DELETE with JOIN (SQL) Updated +Created
NO way in the SQL standard apparently, but you'd hope that implementation status would be similar to UPDATE with JOIN, but not even!
In this example, posts have tags. When a post is deleted, we check to see if there are now any empty tags, and now we want to delete any empty tags that the post deletion may have created.
If we are creating and deleting posts concurrently, a naive implementation might wrongly delete the tags of a newly created post.
This could be due to a concurrency issue of the following types.
Failure case 1:
  • thread 2: delete old post
  • thread 2: find all tags with 0 posts. Finds tag0 from the deleted old post which is now empty.
  • thread 1: create new post, which we want to have tag tag0
  • thread 1: try to create a new tag tag0, but don't because it already exists, this is done using SQLite's INSERT OR IGNORE INTO or PostgreSQL's INSERT ... ON CONFLICT DO NOTHING
  • thread 1: assign tag0 to the new post by adding an entry to the join table
  • thread 2: delete all tags with 0 posts.
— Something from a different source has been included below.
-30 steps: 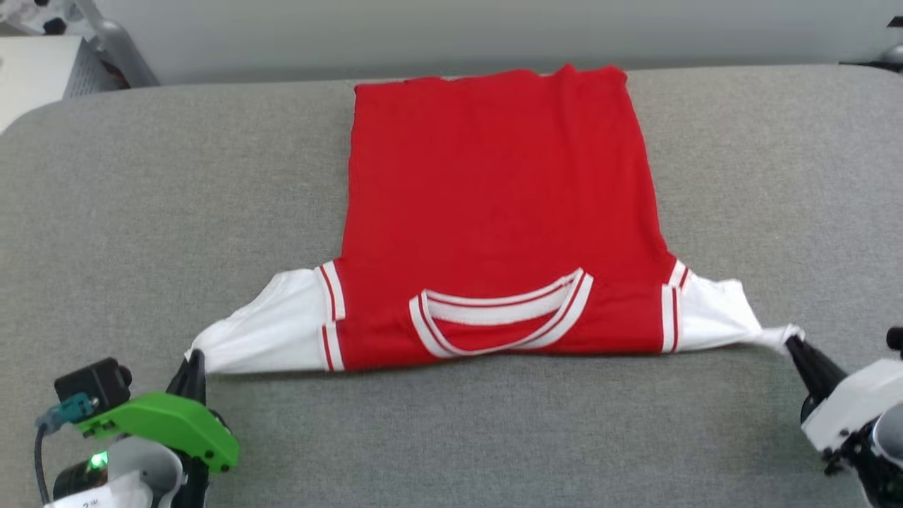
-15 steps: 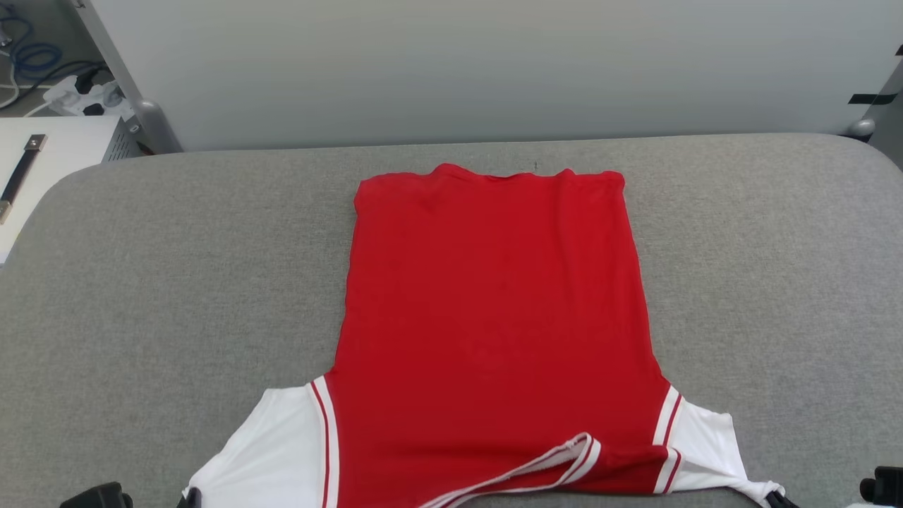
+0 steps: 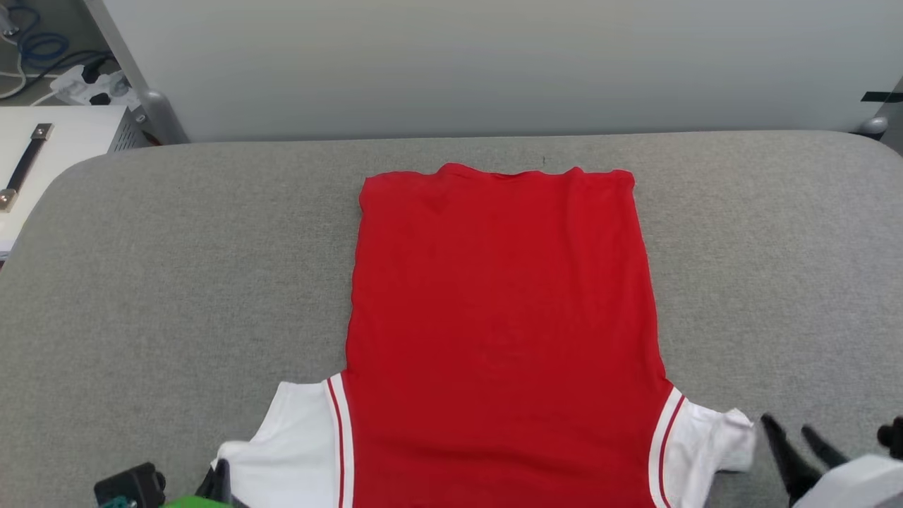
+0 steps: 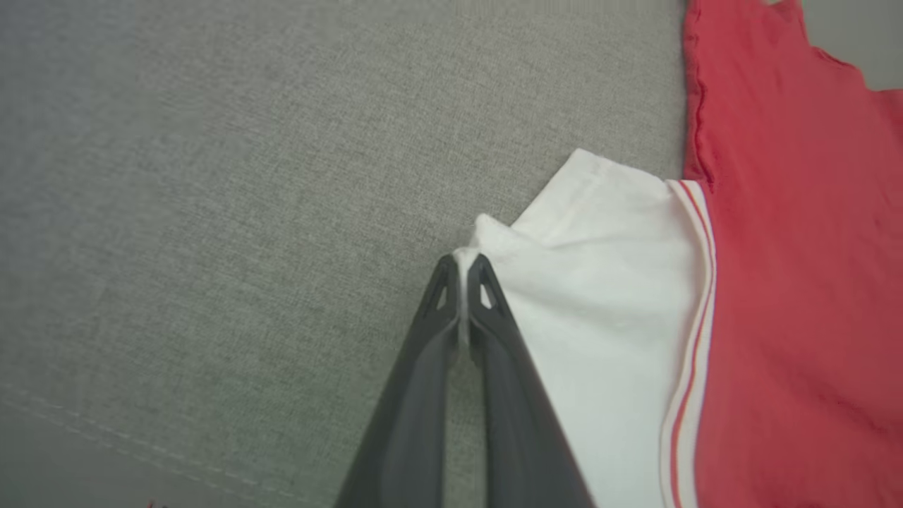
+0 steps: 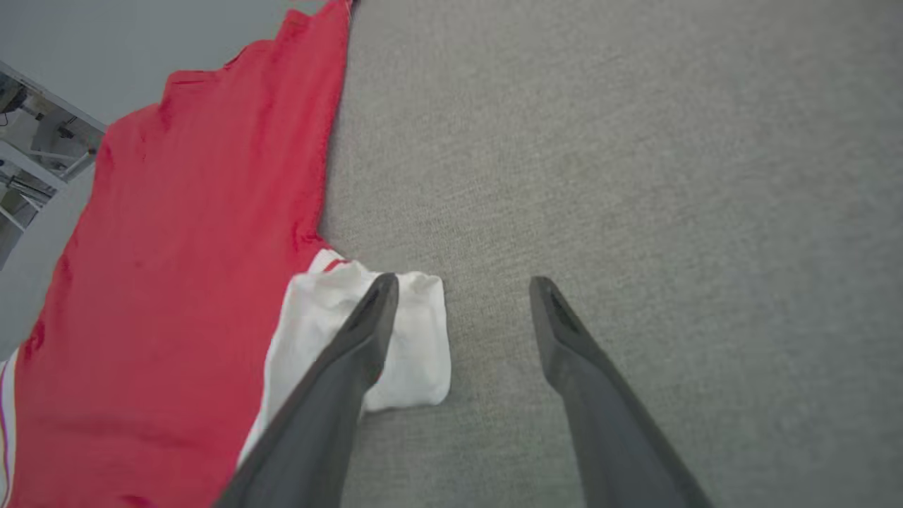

It still sees from its previous search that tag0 is empty, and deletes it, which then cascades into the join table
which would result in the new post incorrectly not having the tag0.
Failure case 2:
  • thread 2: delete old post
  • thread 2: find all tags with 0 posts
  • thread 1: create new post
  • thread 1: try to create a new tag tag0, but don't because it already exists
  • thread 2: delete all tags with 0 posts. It still sees from its previous search that tag0 is empty, and deletes it
  • thread 1: assign tag0 to the new post
which leads to a foreign key failure, because the tag does not exist anymore when the assignment happens.
Failure case 3:
  • thread 2: delete old post
  • thread 1: create new post, which we want to have tag tag0
  • thread 1: try to create a new tag tag0, and succeed because it wasn't present
  • thread 2: find all tags with 0 posts, finds the tag that was just created
  • thread 2: delete all tags with 0 posts, deleting the new tag
  • thread 1: assign tag0 to the new post
which leads to a foreign key failure, because the tag does not exist anymore when the assignment happens.
Sample executions:
  • node --unhandled-rejections=strict ./parallel_create_delete_empty_tag.js p 9 1000 'READ COMMITTED': PostgreSQL, 9 tags, DELETE/CREATE the tag0 test tag 1000 times, use READ COMMITTED
    Execution often fails, although not always. The failure is always:
    error: insert or update on table "PostTag" violates foreign key constraint "PostTag_tagId_fkey"
    because the:
    INSERT INTO "PostTag"
    tries to insert a tag that was deleted in the other thread, as it didn't have any corresponding posts, so this is the foreign key failure.
    TODO: we've never managed to observe the failure case in which tag0 is deleted. Is it truly possible? And if not, by which guarantee?
  • node --unhandled-rejections=strict ./parallel_create_delete_empty_tag.js p 9 1000 'READ COMMITTED' 'FOR UPDATE': do a SELECT ... FOR UPDATE before trying to INSERT.
    This is likely correct and the fastest correct method according to our quick benchmarking, about 20% faster than REPEATABLE READ.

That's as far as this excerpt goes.